◆ Task prompt: In the records that follow, the lines from the one containing "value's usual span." to the one containing "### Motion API", inclusive, are to be given again exactly.

◆ Dataset extract:
* * * * * * *

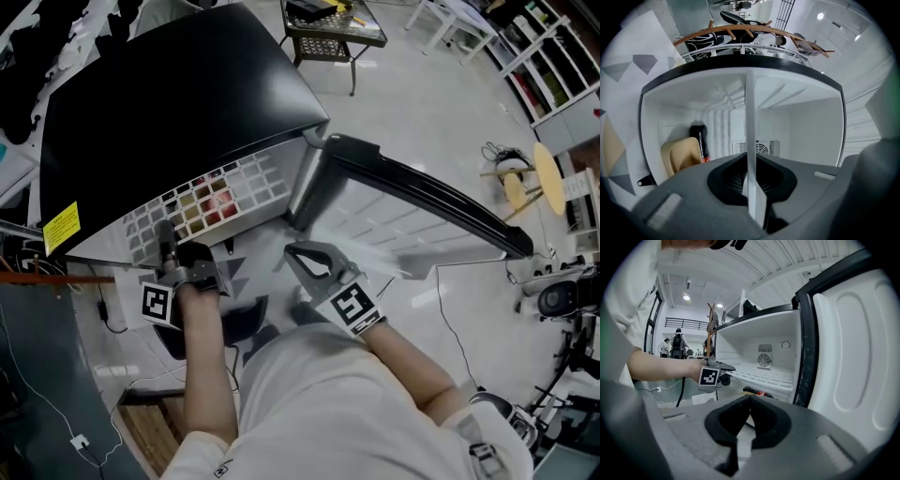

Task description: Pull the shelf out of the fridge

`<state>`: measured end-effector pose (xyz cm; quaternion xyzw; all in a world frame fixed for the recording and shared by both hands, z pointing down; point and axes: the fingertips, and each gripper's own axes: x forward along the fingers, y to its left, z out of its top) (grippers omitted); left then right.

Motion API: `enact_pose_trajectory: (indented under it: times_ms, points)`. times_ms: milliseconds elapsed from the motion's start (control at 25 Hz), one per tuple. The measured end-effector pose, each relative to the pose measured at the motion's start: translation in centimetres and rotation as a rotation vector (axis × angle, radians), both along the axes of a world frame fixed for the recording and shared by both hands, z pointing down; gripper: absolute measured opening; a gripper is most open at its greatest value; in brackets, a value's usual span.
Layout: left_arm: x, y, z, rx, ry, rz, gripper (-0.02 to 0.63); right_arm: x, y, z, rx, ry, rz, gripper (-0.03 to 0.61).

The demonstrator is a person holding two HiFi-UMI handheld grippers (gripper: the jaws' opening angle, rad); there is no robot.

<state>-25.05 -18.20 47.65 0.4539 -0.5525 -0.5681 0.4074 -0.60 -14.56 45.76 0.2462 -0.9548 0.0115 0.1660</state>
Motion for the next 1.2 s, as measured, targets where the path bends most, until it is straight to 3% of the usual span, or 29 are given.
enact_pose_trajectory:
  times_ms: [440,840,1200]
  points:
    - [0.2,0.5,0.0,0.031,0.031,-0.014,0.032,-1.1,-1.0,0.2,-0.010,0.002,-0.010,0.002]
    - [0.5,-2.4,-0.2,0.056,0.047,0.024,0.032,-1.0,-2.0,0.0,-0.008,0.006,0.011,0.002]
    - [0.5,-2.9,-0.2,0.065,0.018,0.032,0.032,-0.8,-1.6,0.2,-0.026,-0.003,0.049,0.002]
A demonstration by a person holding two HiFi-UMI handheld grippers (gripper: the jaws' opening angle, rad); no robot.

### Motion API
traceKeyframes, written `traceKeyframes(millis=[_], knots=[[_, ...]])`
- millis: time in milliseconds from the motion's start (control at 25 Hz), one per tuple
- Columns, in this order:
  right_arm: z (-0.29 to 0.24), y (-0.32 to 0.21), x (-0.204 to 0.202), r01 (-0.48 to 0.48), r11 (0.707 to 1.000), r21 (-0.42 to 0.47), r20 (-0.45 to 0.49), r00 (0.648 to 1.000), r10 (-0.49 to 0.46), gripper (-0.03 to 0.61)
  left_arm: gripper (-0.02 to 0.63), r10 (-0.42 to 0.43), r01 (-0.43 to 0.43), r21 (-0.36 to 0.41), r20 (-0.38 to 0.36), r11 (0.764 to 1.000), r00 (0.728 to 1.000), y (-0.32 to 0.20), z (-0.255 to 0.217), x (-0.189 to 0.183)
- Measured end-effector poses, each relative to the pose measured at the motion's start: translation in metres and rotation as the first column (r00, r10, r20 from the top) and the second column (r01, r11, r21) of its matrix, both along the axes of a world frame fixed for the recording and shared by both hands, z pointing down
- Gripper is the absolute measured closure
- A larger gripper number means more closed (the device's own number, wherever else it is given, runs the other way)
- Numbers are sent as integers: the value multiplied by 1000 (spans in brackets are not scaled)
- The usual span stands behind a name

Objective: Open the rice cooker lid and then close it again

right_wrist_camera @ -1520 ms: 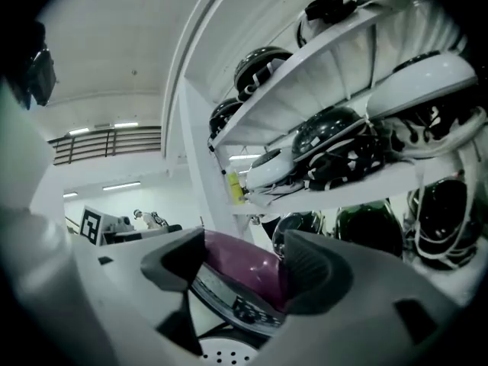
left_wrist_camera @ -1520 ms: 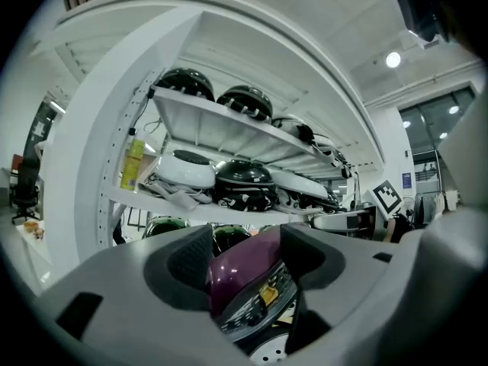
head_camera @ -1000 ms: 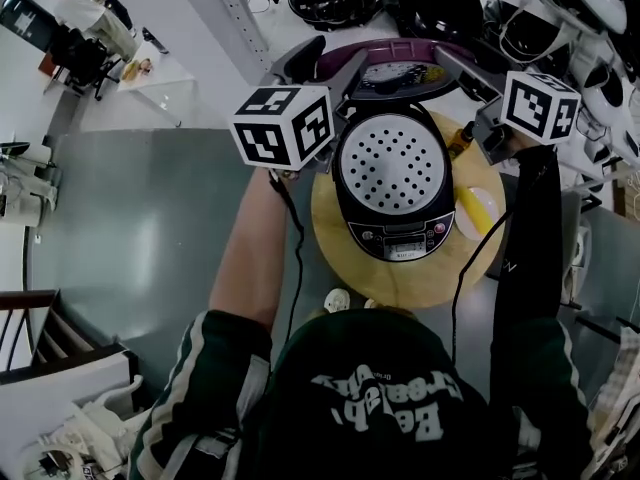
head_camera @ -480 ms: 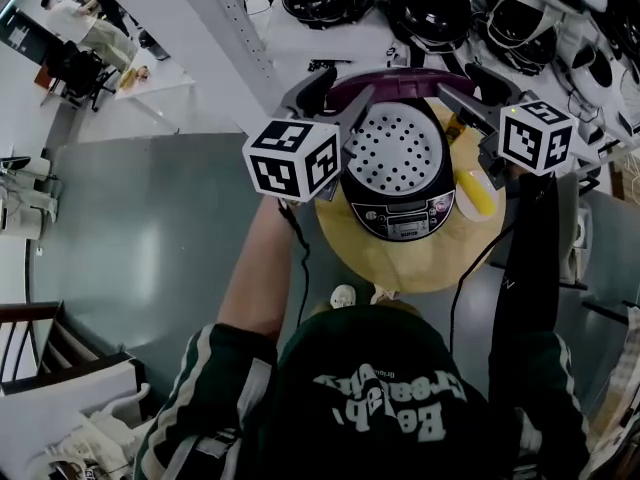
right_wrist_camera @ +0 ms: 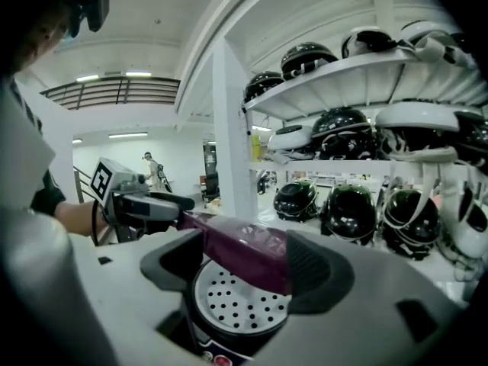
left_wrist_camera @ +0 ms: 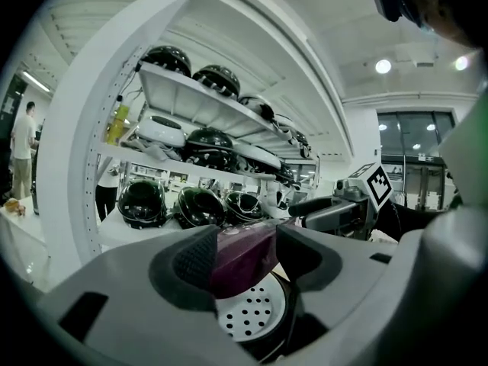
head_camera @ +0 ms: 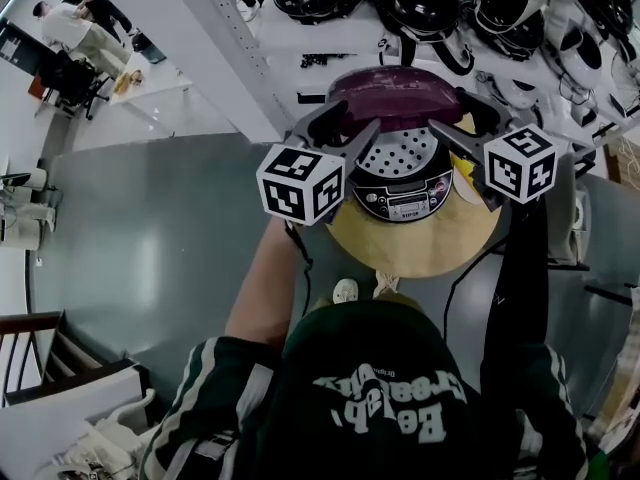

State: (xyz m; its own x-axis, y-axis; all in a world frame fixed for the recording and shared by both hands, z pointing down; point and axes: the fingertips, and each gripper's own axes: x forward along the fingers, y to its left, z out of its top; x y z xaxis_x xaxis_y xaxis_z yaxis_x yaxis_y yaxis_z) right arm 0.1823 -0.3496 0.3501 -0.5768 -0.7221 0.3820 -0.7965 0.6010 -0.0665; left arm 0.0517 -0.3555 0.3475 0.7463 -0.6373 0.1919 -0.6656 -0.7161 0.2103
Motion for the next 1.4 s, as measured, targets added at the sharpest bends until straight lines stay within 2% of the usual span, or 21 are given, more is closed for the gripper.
traceKeyframes(millis=[120,680,840,1400], knots=[[7,13,-11,12,1000,-5,18,1000,-12,233,371,12,-12,-15,-4,1000,1000,11,10,1],[62,44,-11,-100,991,-85,54,993,105,253,388,39,-36,-100,30,994,999,50,63,10],[74,49,-13,-116,988,-105,57,991,122,253,419,43,-37,-105,58,994,997,55,76,11],[101,54,-16,-158,974,-165,63,983,170,264,421,75,-61,-153,85,986,994,63,103,17]])
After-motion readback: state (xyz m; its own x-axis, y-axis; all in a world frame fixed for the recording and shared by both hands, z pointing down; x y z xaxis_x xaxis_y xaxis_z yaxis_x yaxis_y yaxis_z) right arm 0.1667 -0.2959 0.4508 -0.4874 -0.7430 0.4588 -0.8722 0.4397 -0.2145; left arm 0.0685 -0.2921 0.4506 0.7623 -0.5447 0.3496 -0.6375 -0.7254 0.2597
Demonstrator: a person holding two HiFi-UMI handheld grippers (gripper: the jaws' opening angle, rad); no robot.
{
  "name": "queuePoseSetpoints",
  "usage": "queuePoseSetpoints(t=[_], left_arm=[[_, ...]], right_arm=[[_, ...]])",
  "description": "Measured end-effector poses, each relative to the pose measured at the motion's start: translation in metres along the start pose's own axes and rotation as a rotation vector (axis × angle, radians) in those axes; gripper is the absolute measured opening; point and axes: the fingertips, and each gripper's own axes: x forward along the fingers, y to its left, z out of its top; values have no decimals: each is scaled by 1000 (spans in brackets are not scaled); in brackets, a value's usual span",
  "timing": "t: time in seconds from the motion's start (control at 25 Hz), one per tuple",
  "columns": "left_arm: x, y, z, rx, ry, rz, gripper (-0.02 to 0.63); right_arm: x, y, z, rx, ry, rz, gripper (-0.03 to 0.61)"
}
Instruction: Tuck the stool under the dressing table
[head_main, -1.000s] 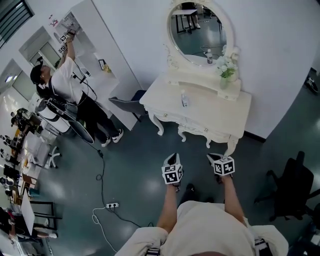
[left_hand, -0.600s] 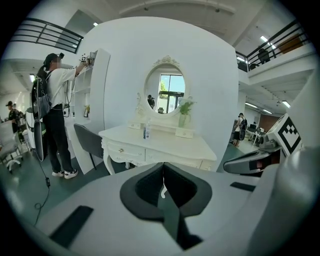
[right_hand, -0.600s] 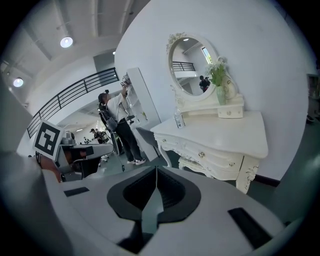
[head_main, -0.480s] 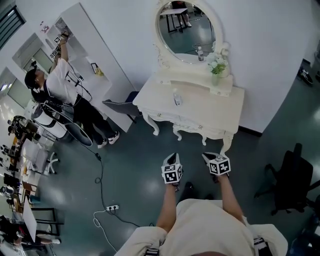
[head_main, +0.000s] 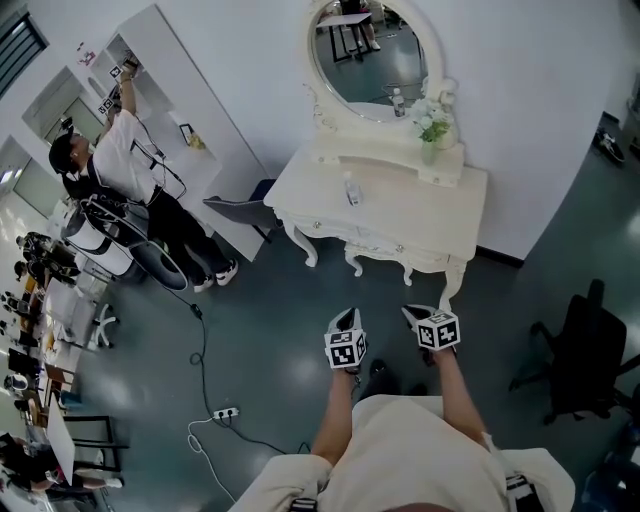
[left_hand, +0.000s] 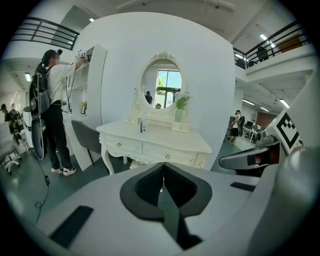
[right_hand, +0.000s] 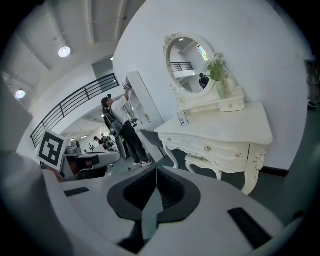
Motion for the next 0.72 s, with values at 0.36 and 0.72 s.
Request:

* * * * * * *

◆ Exercise solution:
Motion API: `enact_pose_trajectory: (indented under it: times_ms, points)`. times_ms: milliseconds elapsed from the motion's start (control at 25 Hz), one per tuple. The measured end-effector pose, each relative to the pose measured at the motion's start: translation in centimetres and rotation as a rotation vector (axis × angle, radians), both along the axes of a world frame fixed for the recording and shared by both hands, z pointing down; gripper: absolute measured opening; a gripper is most open at its greatest value; in brackets, a value's usual span.
Layout: left_arm: x, y, z, rx, ry, rz, gripper (-0.02 to 0.63); right_arm: x, y, z, rx, ry, rz, gripper (-0.03 to 0.61).

The demonstrator is a person holding two HiFi-UMI handheld grippers (gripper: the jaws' opening angle, rad); there is no robot.

<state>-25.05 -18.20 47.65 0.4539 -0.5525 -0.5681 0.4074 -0.60 -14.56 45.76 0.2462 -0.9548 0.0115 0.1660</state>
Motion for the next 1.2 s, as measured, targets where the path bends most, until it is straight to 3% of the usual span, or 29 are given.
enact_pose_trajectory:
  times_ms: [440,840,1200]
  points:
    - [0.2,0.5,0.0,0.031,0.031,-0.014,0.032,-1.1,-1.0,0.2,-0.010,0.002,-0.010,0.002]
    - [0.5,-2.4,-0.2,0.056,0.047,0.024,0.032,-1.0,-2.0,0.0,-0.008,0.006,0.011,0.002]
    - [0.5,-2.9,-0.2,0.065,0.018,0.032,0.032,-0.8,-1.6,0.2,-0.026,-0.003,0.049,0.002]
A demonstration by a person holding two HiFi-UMI handheld grippers (gripper: the jaws' opening angle, rad); no robot.

### Motion API

No further output is required for this exercise.